April 6, 2022
April 6, 2022
Present
Tony Hey, Arjun Shankar, Gregor von Laszewski, Juri Papay, Gregg Barrett, Farzana Yasmin Ahmad, Aristeidis Tsaris, Piotr Luszczek, Cade Brown, Geoffrey Fox
Apologies: Jeyan Thiyagalingam
Tentative Agenda
- New member introductions
- Status of Benchmarks.given ISC May 22 deadline
- Status of Paper https://docs.google.com/document/d/1WwcS0gjVoz5Bf0G05xKIgoh2WEBxmNQM8VmkHNP67ag/edit?usp=sharing given ISC May 22 deadline
- AOB
Discussion
- Juri described performance evaluation on a Graphcore system with good libraries and support but small memory. On Summit he is running Cloudmask and STEMDL using Horovod. There are temporary(?) problems with Tensorflow. SciML group will extend the study to look at the Cerebras machine at Edinburgh
- This is different from Science performance but still, it is important to understand how performance depends on system architecture
- It was noted that we don’t have a “PRAM” like model for AI systems
- A glitch with the CloudMask Amazon data source was noted
- Gregor noted some early difficulties with storage performance (shared much worse than dedicated disks) on some Virginia systems.
- He also pointed out the need for a trivial benchmark to verify a new machine setup in a short time. The SciML-Bench MNIST is a possible choice
- Aris described the HPC working group's progress in creating a process for adding new benchmarks and a new BERT-based benchmark.
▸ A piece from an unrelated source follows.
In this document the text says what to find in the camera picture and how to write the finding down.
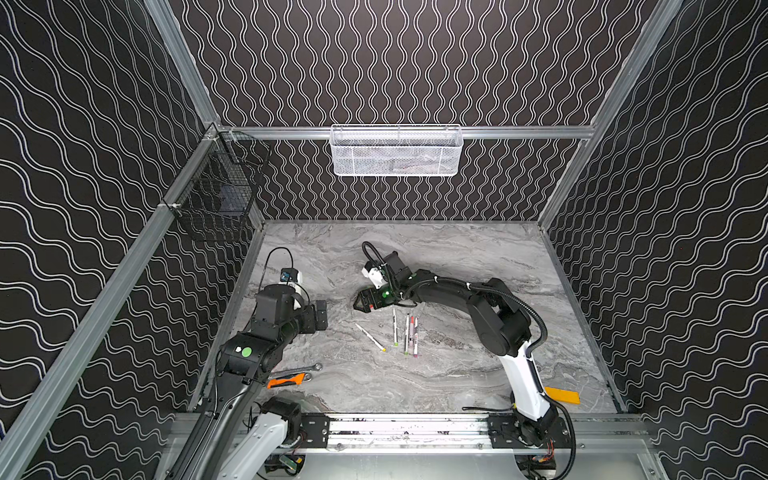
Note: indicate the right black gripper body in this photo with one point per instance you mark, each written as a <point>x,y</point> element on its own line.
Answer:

Discussions with MLCommons Power are making progress. Tony hoped for a mixed-precision UTK benchmark
- We discussed who will be at ISC BOF. Jeyan will be there in person
- We re-emphasized the need to finish the paper and benchmarks by early May. We agreed that each organization would think deeply and communicate to the group what will be possible by that time.